- [WHAT THE TASK ASKS]: Beneath this instruction is a block of data; output from it exactly the lines that run from the one containing "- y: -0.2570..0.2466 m" through the one containing "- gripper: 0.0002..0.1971", inclusive.

EXERCISE INPUTS below:

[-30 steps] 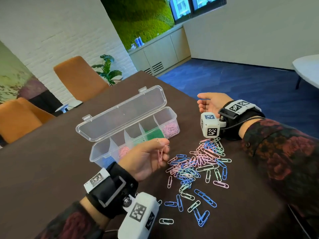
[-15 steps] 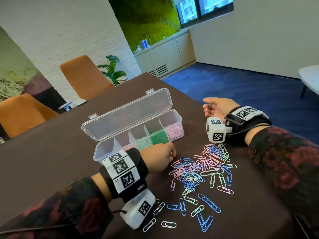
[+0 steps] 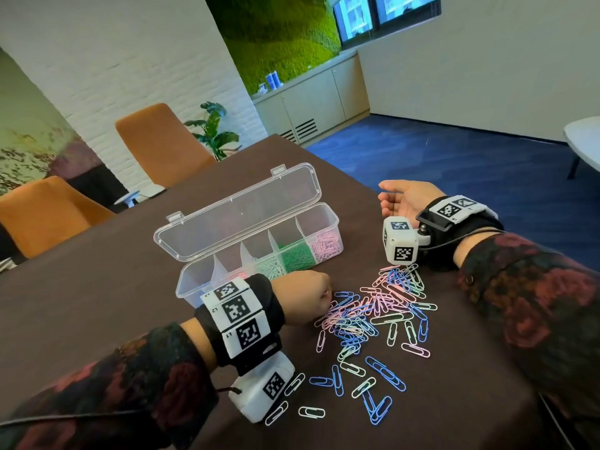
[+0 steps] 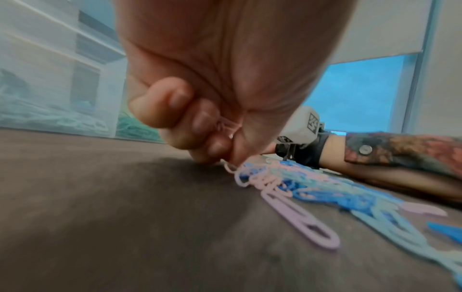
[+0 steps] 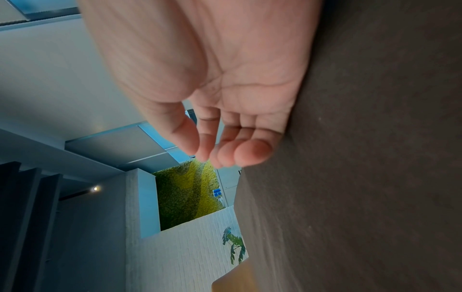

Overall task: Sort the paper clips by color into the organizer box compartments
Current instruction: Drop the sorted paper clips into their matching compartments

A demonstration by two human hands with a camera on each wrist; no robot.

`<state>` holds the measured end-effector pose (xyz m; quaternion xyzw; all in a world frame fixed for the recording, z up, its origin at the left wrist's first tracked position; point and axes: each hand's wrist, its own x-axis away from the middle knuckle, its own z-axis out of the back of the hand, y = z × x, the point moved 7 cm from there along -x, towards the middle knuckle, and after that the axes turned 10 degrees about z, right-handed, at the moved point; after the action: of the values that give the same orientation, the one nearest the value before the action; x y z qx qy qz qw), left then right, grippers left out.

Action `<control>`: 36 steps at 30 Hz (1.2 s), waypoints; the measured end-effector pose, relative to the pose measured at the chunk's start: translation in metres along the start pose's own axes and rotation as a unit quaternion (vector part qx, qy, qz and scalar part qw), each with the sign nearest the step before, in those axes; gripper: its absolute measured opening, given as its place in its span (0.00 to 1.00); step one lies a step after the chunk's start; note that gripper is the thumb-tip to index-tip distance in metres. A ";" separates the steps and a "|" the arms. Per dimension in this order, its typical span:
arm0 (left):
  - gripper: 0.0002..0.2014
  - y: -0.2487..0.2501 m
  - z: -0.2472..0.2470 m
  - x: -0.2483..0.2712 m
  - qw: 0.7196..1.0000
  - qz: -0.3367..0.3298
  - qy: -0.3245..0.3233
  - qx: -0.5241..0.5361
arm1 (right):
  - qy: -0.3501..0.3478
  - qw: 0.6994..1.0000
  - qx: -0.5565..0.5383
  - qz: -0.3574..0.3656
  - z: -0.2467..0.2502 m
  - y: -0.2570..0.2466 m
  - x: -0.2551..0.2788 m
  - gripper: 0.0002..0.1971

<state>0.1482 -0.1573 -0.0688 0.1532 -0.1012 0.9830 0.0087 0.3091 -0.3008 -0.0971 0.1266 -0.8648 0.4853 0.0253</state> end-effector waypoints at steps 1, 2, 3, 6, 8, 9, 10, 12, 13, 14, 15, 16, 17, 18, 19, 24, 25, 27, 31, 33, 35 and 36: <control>0.11 -0.002 0.003 0.001 1.000 -0.002 0.002 0.016 | 0.001 1.000 -0.002 0.002 0.000 0.000 0.000 0.07; 0.11 -0.004 0.007 0.001 0.999 -0.008 0.001 0.044 | 0.002 1.000 -0.003 0.003 0.001 0.000 -0.002 0.07; 0.10 -0.008 0.013 0.003 0.997 -0.015 -0.001 0.082 | 0.004 1.000 -0.005 0.005 0.002 0.001 -0.003 0.07; 0.09 -0.037 0.030 0.013 0.963 0.005 -0.001 0.269 | -0.004 1.000 -0.007 0.008 0.003 0.003 -0.010 0.07; 0.09 -0.067 0.040 0.021 0.912 0.042 0.014 0.409 | -0.014 1.000 -0.005 0.008 0.002 0.004 -0.013 0.08; 0.10 -0.084 0.044 0.024 0.892 0.058 0.031 0.446 | -0.018 1.000 -0.005 0.009 0.002 0.004 -0.015 0.08; 0.10 -0.100 0.049 0.026 0.882 0.075 0.051 0.461 | -0.022 1.000 -0.005 0.011 0.001 0.004 -0.016 0.07; 0.09 -0.129 0.055 0.028 0.881 0.115 0.083 0.452 | -0.030 0.999 -0.003 0.013 -0.001 0.002 -0.016 0.07; 0.09 -0.141 0.056 0.026 0.886 0.137 0.088 0.434 | -0.032 0.999 -0.001 0.013 -0.001 0.002 -0.015 0.07; 0.09 -0.150 0.054 0.023 0.895 0.159 0.084 0.409 | -0.032 0.999 0.000 0.014 -0.002 0.002 -0.015 0.08; 0.09 -0.158 0.052 0.020 0.906 0.181 0.075 0.375 | -0.030 0.999 0.002 0.015 -0.002 0.001 -0.014 0.08; 0.09 -0.162 0.049 0.017 0.921 0.204 0.066 0.327 | -0.027 0.999 0.003 0.016 -0.001 0.002 -0.014 0.08; 0.10 -0.165 0.047 0.015 0.933 0.228 0.058 0.273 | -0.025 1.000 0.003 0.017 -0.001 0.001 -0.013 0.08; 0.12 -0.166 0.045 0.013 0.940 0.248 0.051 0.228 | -0.023 1.000 0.003 0.017 -0.001 0.001 -0.013 0.08; 0.14 -0.166 0.044 0.011 0.945 0.261 0.047 0.194 | -0.022 1.000 0.003 0.017 0.000 0.001 -0.013 0.08; 0.15 -0.173 0.038 0.004 0.940 0.285 0.023 0.186 | -0.023 1.000 0.001 0.019 0.001 0.001 -0.015 0.07; 0.14 -0.176 0.038 0.004 0.936 0.293 0.024 0.193 | -0.023 1.000 0.001 0.018 0.001 0.001 -0.015 0.07; 0.12 -0.180 0.039 0.006 0.929 0.305 0.032 0.208 | -0.024 1.000 0.000 0.017 0.001 0.002 -0.015 0.06; 0.11 -0.187 0.036 0.004 0.917 0.300 0.024 0.261 | -0.025 0.999 0.000 0.022 0.000 0.001 -0.014 0.05; 0.10 -0.187 0.035 0.004 0.915 0.294 0.021 0.275 | -0.024 0.999 0.000 0.022 0.000 0.001 -0.013 0.05; 0.10 -0.187 0.037 0.003 0.917 0.287 0.026 0.276 | -0.021 1.000 0.000 0.020 -0.001 0.000 -0.011 0.06; 0.11 -0.187 0.038 0.002 0.918 0.283 0.030 0.276 | -0.020 1.000 -0.002 0.020 -0.001 0.000 -0.010 0.06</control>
<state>0.1662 0.0186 0.0037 0.0854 0.1353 0.9374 -0.3092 0.3191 -0.2978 -0.0984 0.1192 -0.8683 0.4814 -0.0011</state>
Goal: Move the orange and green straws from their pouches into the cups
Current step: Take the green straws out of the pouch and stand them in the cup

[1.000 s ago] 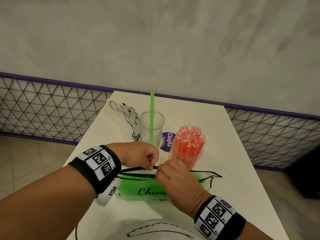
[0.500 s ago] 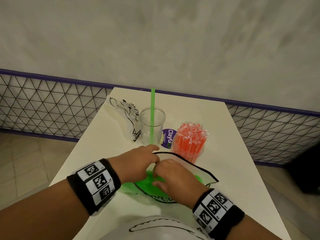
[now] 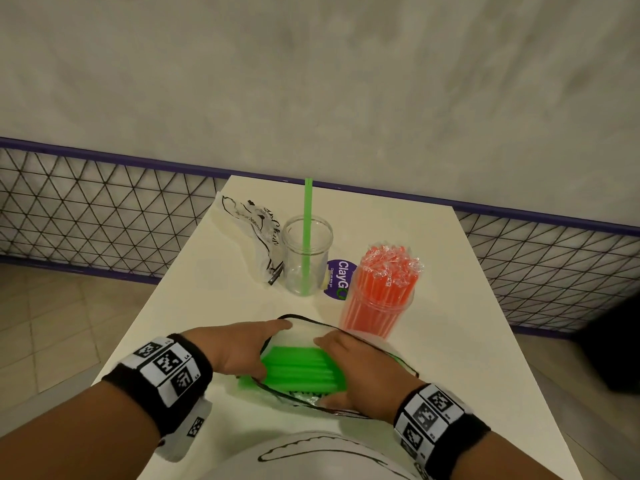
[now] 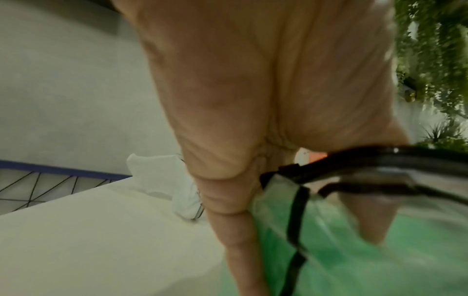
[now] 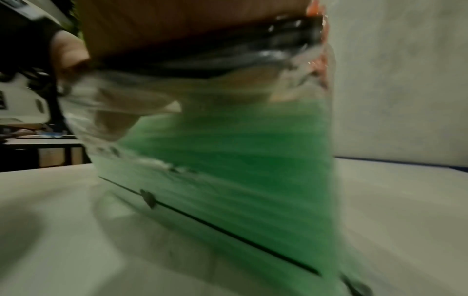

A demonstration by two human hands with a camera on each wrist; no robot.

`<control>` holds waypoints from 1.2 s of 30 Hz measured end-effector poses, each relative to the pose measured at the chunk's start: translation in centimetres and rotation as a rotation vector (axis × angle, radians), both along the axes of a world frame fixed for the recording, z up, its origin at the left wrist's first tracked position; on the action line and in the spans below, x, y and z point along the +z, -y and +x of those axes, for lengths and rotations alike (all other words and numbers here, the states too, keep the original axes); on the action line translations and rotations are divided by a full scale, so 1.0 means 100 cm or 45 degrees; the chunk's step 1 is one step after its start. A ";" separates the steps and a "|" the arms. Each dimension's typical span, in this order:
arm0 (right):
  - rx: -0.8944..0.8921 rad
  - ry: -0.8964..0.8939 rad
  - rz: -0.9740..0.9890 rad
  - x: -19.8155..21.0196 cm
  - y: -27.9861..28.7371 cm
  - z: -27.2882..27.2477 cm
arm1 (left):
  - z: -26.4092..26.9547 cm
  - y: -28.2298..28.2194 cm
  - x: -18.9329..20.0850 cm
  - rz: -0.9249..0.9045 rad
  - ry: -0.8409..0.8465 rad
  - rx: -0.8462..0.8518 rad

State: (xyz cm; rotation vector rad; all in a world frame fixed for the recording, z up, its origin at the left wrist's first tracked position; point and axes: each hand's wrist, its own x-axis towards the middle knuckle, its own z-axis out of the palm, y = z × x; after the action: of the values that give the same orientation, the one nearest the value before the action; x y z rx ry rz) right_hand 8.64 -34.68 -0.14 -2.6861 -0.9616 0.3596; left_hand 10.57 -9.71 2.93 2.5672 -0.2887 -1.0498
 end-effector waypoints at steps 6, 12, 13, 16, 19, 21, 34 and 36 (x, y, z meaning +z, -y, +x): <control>0.205 0.162 -0.109 0.016 -0.044 0.001 | 0.000 0.009 0.005 -0.147 -0.063 0.077; 0.239 0.188 -0.266 0.011 -0.062 -0.004 | 0.001 0.008 0.006 -0.099 -0.087 0.061; 0.217 0.179 -0.270 0.011 -0.061 -0.004 | 0.001 0.007 0.006 -0.091 -0.087 0.069; 0.157 0.147 -0.232 0.013 -0.056 -0.002 | 0.002 0.005 0.006 -0.092 -0.104 0.093; 0.118 0.121 -0.180 0.012 -0.053 -0.002 | 0.004 0.004 0.008 -0.117 -0.154 0.100; 0.102 0.113 -0.166 0.010 -0.051 -0.002 | 0.006 0.003 0.008 -0.153 -0.200 0.116; 0.000 0.013 -0.058 0.014 -0.042 0.006 | 0.010 -0.003 0.004 -0.216 -0.213 0.103; -0.004 -0.051 -0.031 0.012 -0.042 0.008 | 0.010 -0.004 0.003 -0.196 -0.195 0.095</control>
State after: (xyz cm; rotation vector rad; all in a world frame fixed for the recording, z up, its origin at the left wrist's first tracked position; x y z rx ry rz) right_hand 9.49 -30.50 1.04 -2.6909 -0.9472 0.4258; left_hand 11.58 -9.35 3.23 2.3287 -0.2230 -1.1428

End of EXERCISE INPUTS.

- [SOLUTION]:
  - y: -0.2570..0.2466 m
  - x: -0.2551..0.2788 m
  - gripper: 0.0002..0.1971

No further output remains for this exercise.